SFSB components normally disallow concurrent access, although WebLogic Server does include a flag to allow concurrent invocations to block rather than cause an exception. In a Web application multiple requests from the same user may be processed simultaneously , a condition that might require simultaneous access to the client-associated SFSB.
If an SFSB throws a RuntimeException the container destroys the instance of the bean and all associated state information is lost, as required by the EJB specification.
SFSB components are not appropriate for long- term storage of state. Use entity beans to store data that must survive the client restarting the browser session or returning to the application after an extended period of time.

While there may be specific applications for which the SFSB component is well suited, it is generally best to use HttpSession objects for short-lived, client-specific data and entity beans or other database- backed storage for long-lived data.

Entity Beans

Entity bean components are designed to encapsulate state information and manage the persistence of that state information. Entity beans seem straightforward on the surface: Clients obtain a reference to an entity bean instance representing some persistent business data and invoke get and set methods on the bean to interact with the data. When the client is done with the bean, any changes in state are flushed back to the persistent store. What could be simpler?

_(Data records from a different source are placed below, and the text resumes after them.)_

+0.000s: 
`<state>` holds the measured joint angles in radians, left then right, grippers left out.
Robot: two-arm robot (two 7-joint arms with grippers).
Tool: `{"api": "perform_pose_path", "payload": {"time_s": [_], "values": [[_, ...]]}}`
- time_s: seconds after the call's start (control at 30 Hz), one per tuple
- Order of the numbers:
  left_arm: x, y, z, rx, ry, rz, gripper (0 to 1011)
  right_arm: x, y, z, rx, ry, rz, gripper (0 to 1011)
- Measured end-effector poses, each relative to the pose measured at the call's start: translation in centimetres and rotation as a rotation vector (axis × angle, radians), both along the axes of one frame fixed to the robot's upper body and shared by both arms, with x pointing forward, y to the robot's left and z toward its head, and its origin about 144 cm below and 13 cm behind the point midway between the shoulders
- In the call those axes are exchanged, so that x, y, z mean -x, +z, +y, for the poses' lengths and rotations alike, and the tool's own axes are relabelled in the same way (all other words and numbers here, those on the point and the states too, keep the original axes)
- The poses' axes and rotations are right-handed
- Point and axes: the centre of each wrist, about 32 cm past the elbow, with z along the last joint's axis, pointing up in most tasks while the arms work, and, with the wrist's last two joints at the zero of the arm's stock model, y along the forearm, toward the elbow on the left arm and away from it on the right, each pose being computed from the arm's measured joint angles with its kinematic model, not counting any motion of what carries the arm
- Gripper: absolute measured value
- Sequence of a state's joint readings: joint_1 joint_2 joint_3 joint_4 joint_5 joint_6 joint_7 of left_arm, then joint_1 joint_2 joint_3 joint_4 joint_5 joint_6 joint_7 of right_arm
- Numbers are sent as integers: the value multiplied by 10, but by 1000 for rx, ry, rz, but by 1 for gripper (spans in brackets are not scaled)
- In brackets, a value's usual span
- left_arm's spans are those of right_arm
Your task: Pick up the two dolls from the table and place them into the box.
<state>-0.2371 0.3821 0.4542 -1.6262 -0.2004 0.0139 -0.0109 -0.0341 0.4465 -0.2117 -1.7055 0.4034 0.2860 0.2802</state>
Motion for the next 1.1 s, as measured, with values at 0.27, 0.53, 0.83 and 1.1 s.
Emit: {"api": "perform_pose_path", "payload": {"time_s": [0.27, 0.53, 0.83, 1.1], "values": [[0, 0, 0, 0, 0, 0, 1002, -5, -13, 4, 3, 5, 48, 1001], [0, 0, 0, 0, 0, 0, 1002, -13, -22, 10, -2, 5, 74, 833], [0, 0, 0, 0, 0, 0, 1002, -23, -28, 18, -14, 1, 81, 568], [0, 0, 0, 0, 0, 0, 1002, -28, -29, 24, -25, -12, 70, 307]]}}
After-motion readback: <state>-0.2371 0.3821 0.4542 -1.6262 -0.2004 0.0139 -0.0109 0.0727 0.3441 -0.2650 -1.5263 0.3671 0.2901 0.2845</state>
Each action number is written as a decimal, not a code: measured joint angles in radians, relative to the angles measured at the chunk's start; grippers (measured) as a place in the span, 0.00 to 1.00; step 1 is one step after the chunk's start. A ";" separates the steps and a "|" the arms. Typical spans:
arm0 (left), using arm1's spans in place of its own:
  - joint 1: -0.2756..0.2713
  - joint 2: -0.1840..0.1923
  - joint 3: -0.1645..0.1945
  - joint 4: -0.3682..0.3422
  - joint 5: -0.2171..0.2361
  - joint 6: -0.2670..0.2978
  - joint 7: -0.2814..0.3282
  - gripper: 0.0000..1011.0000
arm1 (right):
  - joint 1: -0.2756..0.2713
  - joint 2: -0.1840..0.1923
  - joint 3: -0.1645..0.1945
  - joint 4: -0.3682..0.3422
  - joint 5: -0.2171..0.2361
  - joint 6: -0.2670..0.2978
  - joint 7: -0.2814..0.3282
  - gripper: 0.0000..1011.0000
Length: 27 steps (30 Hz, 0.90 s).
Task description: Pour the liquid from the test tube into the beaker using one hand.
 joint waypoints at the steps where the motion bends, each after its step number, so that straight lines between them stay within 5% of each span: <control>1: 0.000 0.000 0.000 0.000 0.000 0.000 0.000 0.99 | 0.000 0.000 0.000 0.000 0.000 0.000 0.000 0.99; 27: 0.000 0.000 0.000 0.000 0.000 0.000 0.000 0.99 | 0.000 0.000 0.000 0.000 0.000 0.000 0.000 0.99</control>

The reality is bit more complicated, of course. Before we dive in and review some entity bean details, let s examine the steps in this simple scenario to begin identifying the required methods in an entity bean from the developer s point of view:

First, obtaining a reference to the proper entity bean instance is normally accomplished using a finder method. Finder methods, defined in the home interface and implemented in the bean class, may look up beans by primary key or by any other criteria. Finder methods may return single bean references or collections of beans.
Next , the client interacts with the bean instance using get and set methods or any other methods defined on the bean s interface. The bean state must be loaded from the persistent store before the methods are called, a task that the container either performs itself or tells the bean class to perform by invoking the ejbLoad() method defined in the bean class. Method invocations may alter the state information in the bean instance, and subsequent calls to the same instance will reflect these changes.
Finally, when the client is done with the bean, its contents are flushed back to the persistent store, either automatically by the container or by the container telling the bean to do it via the ejbStore() method defined in the bean class.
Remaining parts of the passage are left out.